_What to work on_:
No pictures in the copy. Write out the listing below exactly.

_Data extract_:
--- START ---

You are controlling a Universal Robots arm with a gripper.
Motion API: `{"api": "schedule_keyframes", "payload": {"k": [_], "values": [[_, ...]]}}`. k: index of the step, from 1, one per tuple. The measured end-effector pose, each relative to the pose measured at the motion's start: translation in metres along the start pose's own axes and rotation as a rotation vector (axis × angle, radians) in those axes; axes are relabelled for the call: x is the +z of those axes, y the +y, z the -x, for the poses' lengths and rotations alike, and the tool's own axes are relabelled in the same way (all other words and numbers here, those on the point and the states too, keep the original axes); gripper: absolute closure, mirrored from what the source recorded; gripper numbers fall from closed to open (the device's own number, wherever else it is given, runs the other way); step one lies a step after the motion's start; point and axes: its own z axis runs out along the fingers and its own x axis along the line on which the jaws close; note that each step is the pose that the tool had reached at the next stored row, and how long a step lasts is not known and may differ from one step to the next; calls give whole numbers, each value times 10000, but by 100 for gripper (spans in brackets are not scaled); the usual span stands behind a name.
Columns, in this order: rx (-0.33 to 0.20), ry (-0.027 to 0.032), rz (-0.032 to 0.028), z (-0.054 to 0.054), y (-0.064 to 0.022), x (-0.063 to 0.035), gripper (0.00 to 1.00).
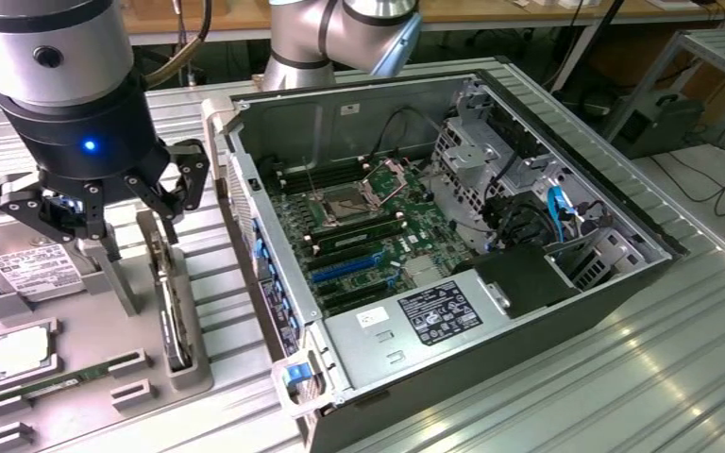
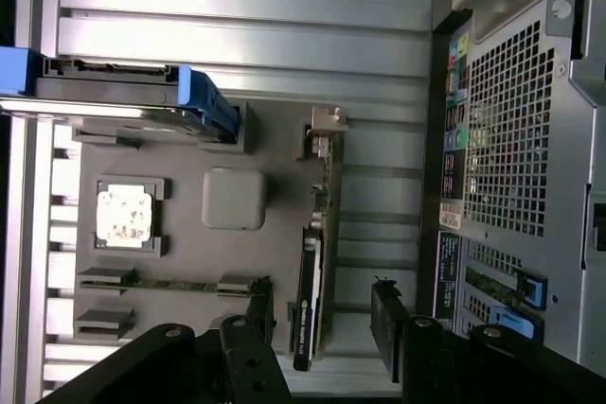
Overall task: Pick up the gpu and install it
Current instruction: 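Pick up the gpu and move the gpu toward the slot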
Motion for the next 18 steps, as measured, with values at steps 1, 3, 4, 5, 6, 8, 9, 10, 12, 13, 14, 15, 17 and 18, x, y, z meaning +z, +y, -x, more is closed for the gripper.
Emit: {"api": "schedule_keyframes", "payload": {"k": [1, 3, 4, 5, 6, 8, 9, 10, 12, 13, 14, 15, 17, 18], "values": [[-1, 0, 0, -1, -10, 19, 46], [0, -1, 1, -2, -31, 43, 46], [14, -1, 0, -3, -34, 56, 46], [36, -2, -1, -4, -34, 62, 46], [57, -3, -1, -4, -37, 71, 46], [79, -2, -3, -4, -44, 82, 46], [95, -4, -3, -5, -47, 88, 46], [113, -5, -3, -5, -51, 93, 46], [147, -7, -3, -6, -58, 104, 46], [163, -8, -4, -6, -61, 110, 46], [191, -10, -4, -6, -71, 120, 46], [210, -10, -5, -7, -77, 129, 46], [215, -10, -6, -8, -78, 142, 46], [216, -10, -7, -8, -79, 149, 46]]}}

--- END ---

_Task result_:
You are controlling a Universal Robots arm with a gripper.
Motion API: `{"api": "schedule_keyframes", "payload": {"k": [_], "values": [[_, ...]]}}`. k: index of the step, from 1, one per tuple. The measured end-effector pose, each relative to the pose measured at the motion's start: translation in metres along the start pose's own axes and rotation as a rotation vector (axis × angle, radians) in those axes; axes are relabelled for the call: x is the +z of those axes, y the +y, z the -x, for the poses' lengths and rotations alike, and the tool's own axes are relabelled in the same way (all other words and numbers here, those on the point and the states too, keep the original axes); gripper: absolute closure, mirrored from what the source recorded; gripper numbers fall from closed to open (the device's own number, wherever else it is given, runs the other way); step one lies a step after the motion's start; point and axes: its own z axis runs out along the fingers and its own x axis along the line on which the jaws close; note that each step is the pose that the tool had reached at the next stored row, and how long a step lasts is not known and may differ from one step to the next; calls give whole numbers, each value times 10000, but by 100 for gripper (spans in brackets are not scaled); the usual span stands behind a name.
Columns, in this order: rx (-0.33 to 0.20), ry (-0.027 to 0.032), rz (-0.032 to 0.028), z (-0.054 to 0.054), y (-0.064 to 0.022), x (-0.063 to 0.035), gripper (0.00 to 1.00).
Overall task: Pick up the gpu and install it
Current instruction: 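Pick up the gpu and move the gpu toward the slot
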Motion for the next 18 steps, as measured, with values at steps 1, 3, 4, 5, 6, 8, 9, 10, 12, 13, 14, 15, 17 and 18, x, y, z meaning +z, +y, -x, more is closed for the gripper.
Emit: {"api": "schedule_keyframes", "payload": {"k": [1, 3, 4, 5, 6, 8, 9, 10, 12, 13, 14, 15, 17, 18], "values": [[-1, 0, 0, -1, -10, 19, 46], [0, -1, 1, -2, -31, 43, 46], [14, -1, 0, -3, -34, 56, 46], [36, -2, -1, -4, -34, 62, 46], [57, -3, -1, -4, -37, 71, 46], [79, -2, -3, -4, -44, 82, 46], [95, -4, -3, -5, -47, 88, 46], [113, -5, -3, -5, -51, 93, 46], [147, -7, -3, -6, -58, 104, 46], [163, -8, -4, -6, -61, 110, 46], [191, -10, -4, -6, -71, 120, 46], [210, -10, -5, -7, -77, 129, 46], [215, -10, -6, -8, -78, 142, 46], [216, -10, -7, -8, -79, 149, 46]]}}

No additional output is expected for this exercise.